Why Do People Hurt The Ones They Claim To Love? (Study)

A new study published in the journal Biological Psychology found that something unique happens at the neural level when people decide whether to harm their romantic partners, a process that differs in a meaningful way from decisions about whether to harm friends or strangers.

The study led by Virginia Commonwealth University researchers examined the brain activity of 51 male-female romantic couples as they experienced intimate partner aggression in real time.

“We found that aggression towards intimate partners has a characteristic signature in the brain,” said lead author David Chester, Ph.D., an associate professor in the Department of Psychology in the College of Humanities and Sciences.

The researcher observed couples’ brain activity during intimate partner aggression by asking participants to play a computer game against three people, one at a time: their romantic partner, a close friend and a stranger. In reality, they were playing against a computer.

The participants were tasked with pressing a button faster than their opponents. The loser, they were told, would be punished with a nasty blast of sound in their headphones. The researchers measured aggression by giving participants, and their fictitious opponents, the opportunity to select the volume of that sound blast, with higher volume representing more aggression, and lower volume representing less aggression.

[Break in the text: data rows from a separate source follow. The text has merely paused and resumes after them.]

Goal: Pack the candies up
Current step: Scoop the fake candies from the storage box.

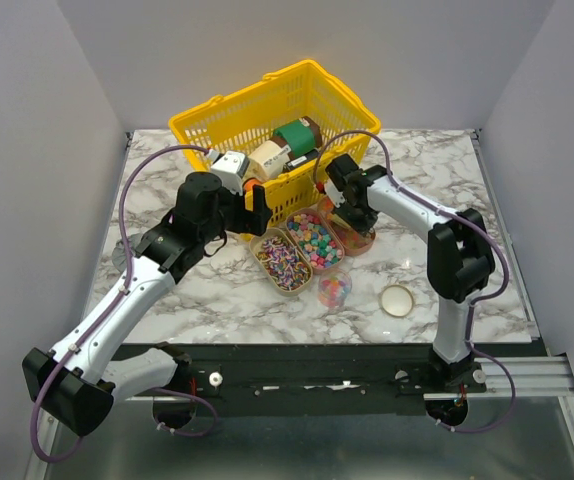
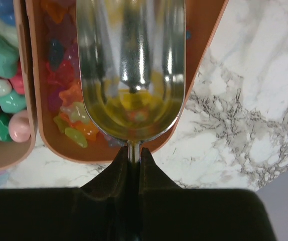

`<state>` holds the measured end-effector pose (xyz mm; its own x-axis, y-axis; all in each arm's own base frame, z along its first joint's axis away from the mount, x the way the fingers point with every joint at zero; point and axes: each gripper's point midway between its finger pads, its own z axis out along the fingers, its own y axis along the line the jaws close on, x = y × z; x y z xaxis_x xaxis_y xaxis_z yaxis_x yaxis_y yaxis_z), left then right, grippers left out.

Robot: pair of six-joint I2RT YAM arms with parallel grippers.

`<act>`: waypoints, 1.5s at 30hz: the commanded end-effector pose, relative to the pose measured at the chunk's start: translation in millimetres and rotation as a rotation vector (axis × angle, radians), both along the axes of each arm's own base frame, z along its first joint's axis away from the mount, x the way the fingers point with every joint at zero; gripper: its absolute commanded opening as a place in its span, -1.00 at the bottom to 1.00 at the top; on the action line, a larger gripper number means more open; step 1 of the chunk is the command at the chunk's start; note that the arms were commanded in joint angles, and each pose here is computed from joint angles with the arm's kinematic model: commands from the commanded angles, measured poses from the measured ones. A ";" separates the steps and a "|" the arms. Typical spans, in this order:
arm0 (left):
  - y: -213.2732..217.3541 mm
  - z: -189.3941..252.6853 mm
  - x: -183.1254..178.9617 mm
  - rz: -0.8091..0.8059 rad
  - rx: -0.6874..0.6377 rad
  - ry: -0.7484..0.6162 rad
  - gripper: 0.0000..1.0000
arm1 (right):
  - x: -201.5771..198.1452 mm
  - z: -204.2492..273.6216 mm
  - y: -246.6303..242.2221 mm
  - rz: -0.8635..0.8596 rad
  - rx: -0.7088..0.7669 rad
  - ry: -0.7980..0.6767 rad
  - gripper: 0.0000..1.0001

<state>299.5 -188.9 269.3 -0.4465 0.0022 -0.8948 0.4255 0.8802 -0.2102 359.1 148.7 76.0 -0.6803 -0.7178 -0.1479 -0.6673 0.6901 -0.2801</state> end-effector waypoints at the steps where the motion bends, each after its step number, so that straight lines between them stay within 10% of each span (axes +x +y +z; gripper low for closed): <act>1: 6.9 9.6 3.6 0.036 0.000 -0.014 0.86 | 17.1 -31.8 23.8 -0.002 0.067 -0.036 -0.99; 45: -2.3 14.3 7.3 -0.007 -0.014 -0.012 0.86 | -42.3 33.0 6.2 -0.202 0.376 -0.310 -0.99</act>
<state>305.7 -189.8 270.9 -0.4565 0.0008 -0.8897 0.4168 0.8836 -0.2131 322.4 146.4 88.8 -0.7110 -0.4875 -0.5067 -0.4470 0.8697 -0.2095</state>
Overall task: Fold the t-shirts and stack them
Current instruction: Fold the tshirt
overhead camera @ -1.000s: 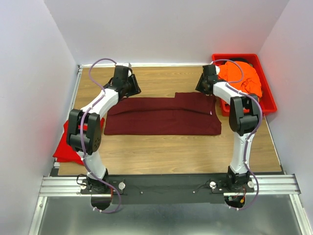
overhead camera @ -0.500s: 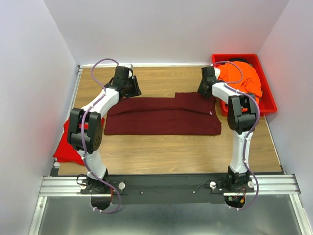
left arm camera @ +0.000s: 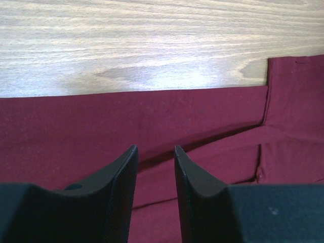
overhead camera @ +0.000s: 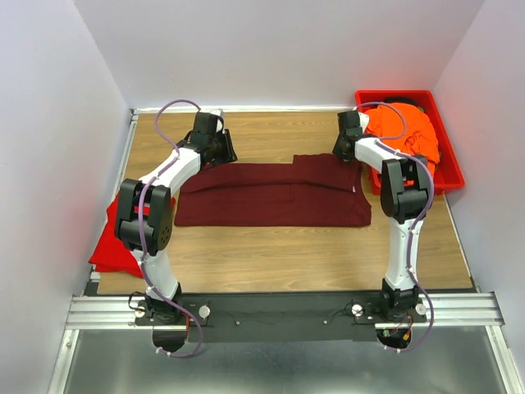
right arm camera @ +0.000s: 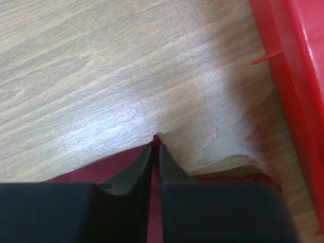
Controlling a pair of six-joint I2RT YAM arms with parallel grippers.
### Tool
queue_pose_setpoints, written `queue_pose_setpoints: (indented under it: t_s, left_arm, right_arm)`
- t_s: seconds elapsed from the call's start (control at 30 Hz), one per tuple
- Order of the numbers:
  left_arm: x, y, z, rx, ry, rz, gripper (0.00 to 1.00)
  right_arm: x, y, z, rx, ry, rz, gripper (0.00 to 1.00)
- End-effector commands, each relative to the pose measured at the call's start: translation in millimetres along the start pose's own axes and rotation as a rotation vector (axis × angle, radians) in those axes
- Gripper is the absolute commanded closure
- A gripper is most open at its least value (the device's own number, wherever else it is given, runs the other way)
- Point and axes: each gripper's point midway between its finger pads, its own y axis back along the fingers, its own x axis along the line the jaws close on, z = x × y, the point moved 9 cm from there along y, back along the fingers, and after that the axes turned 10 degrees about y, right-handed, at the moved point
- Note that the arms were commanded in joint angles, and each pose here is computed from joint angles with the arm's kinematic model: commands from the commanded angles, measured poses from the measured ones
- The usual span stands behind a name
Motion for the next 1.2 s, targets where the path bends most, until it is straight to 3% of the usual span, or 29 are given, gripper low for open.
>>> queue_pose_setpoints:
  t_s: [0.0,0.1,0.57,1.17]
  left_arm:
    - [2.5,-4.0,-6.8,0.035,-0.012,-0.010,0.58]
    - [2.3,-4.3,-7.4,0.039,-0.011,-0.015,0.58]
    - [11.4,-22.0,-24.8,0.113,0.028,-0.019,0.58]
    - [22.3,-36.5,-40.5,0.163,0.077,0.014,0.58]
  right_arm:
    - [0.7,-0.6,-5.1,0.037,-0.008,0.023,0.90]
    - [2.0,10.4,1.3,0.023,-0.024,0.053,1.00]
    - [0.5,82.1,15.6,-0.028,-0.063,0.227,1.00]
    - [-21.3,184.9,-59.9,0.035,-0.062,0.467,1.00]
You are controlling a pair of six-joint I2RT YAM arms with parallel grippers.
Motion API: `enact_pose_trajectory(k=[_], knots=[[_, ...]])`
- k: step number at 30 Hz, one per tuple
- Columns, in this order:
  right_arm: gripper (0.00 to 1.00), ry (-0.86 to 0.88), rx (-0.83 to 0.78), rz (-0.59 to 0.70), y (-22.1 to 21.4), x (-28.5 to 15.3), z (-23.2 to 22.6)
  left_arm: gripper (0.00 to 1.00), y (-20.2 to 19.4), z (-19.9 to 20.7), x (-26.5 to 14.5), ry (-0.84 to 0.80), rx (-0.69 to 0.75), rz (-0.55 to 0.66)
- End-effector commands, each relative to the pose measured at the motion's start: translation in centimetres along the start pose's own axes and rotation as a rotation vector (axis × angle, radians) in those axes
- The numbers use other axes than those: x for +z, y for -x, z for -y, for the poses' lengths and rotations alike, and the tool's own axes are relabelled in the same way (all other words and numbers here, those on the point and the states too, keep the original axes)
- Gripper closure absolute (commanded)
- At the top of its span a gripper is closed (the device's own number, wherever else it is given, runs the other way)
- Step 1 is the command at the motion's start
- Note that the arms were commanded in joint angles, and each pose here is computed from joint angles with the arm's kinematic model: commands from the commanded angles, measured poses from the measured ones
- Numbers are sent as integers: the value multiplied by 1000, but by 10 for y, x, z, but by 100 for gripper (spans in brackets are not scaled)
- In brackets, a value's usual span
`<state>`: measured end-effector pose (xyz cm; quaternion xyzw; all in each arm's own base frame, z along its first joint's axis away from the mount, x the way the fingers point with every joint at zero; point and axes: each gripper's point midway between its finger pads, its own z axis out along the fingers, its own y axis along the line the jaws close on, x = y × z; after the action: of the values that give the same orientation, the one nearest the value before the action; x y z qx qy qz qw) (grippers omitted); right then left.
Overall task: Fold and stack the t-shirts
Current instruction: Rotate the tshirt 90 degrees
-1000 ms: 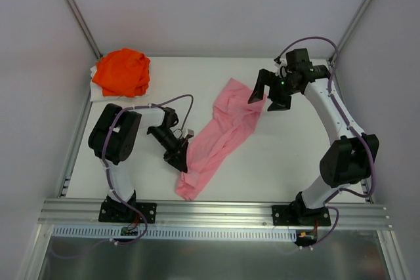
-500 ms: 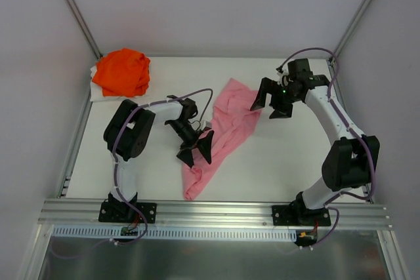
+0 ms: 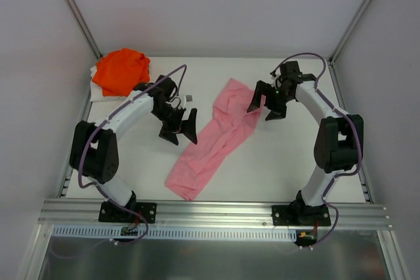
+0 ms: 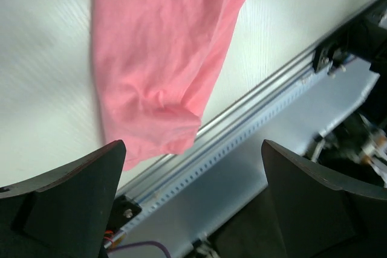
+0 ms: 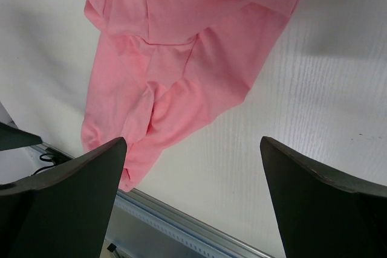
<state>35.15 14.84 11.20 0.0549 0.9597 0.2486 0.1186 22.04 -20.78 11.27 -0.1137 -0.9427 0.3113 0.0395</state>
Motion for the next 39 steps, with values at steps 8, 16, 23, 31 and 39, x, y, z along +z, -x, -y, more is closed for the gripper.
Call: enact_pose_trajectory(k=[8,16,23,31,39], knots=[[1,-22,-46,57,25,4,7,1,46,8,-93,214,151,517],[1,-34,34,59,51,29,30,1,60,25,-132,226,236,740],[0,10,52,55,81,46,21,1,64,34,-144,212,275,827],[0,37,83,67,98,60,18,1,64,36,-147,214,282,827],[1,67,92,76,111,67,11,1,66,38,-148,211,298,811]])
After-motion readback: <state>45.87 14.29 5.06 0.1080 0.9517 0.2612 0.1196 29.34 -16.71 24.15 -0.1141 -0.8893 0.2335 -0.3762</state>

“Basically, we gave participants repeated opportunities to hurt or not hurt each of these three people, and we examined how brain activity changed based on who they thought they were hurting,” Chester said. “But … no one was actually hurt by this computer game, participants unknowingly played against the computer.”

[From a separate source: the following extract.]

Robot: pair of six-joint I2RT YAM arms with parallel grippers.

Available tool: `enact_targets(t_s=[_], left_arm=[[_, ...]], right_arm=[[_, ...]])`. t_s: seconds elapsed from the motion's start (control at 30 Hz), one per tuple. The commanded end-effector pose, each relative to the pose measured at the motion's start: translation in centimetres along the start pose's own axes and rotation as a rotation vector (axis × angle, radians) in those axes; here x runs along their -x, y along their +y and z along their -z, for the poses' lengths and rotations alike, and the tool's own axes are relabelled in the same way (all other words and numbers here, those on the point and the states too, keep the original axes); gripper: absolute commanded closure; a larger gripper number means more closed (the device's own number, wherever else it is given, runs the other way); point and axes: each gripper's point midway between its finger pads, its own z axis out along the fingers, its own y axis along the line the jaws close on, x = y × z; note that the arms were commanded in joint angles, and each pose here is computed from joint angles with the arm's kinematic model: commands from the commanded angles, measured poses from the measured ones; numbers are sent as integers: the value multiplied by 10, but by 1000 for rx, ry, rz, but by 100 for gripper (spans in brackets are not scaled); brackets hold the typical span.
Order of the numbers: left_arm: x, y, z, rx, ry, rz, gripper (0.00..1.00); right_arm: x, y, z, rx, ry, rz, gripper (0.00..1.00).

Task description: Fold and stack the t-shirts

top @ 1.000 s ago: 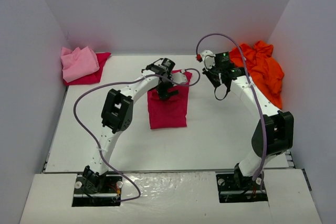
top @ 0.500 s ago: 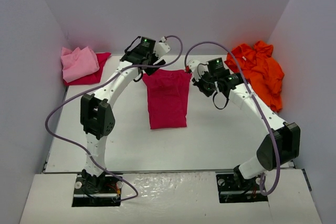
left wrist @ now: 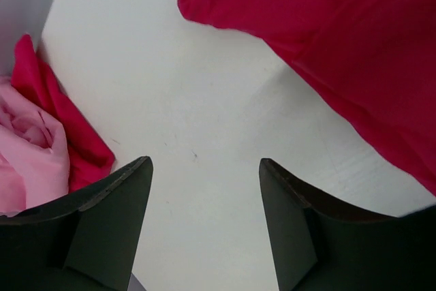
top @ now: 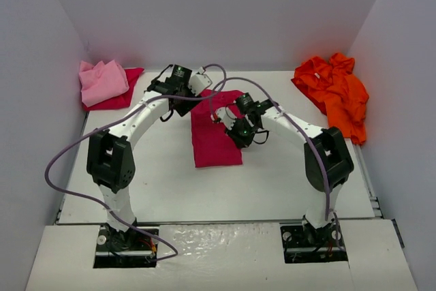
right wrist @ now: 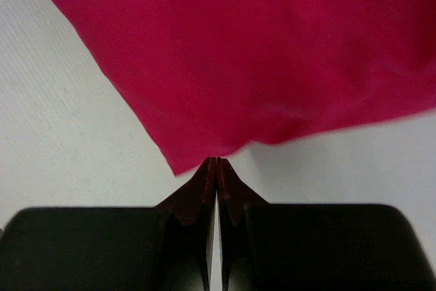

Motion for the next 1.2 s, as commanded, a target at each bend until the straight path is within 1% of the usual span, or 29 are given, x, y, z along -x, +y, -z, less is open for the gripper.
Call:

The researchers’ findings also extended beyond the lab into the real world. They had participants fill out a validated questionnaire that asked whether they had perpetrated acts of intimate partner violence prior to the study.

They found that blunted medial prefrontal cortex activity predicted some of the participants’ real-world acts of intimate partner violence.

“We expected to see that intimate partner aggression was linked to a unique signature of brain activity,” Chester said. “What we were surprised about was the ability of this brain signature to predict real-world intimate partner violence.”

The study’s results provide new insights into brain regions that are likely to be fruitful targets for interventions that aim to reduce intimate partner aggression and help science build an accurate brain model of such harmful acts.

Chester added that the researchers approached this study with utmost care. Couples were pre-screened to ensure they were not at elevated risk for intimate partner violence. They carefully debriefed each participant individually and together to make sure they felt comfortable to be reunited with their partner and there were no lingering, negative effects of the study.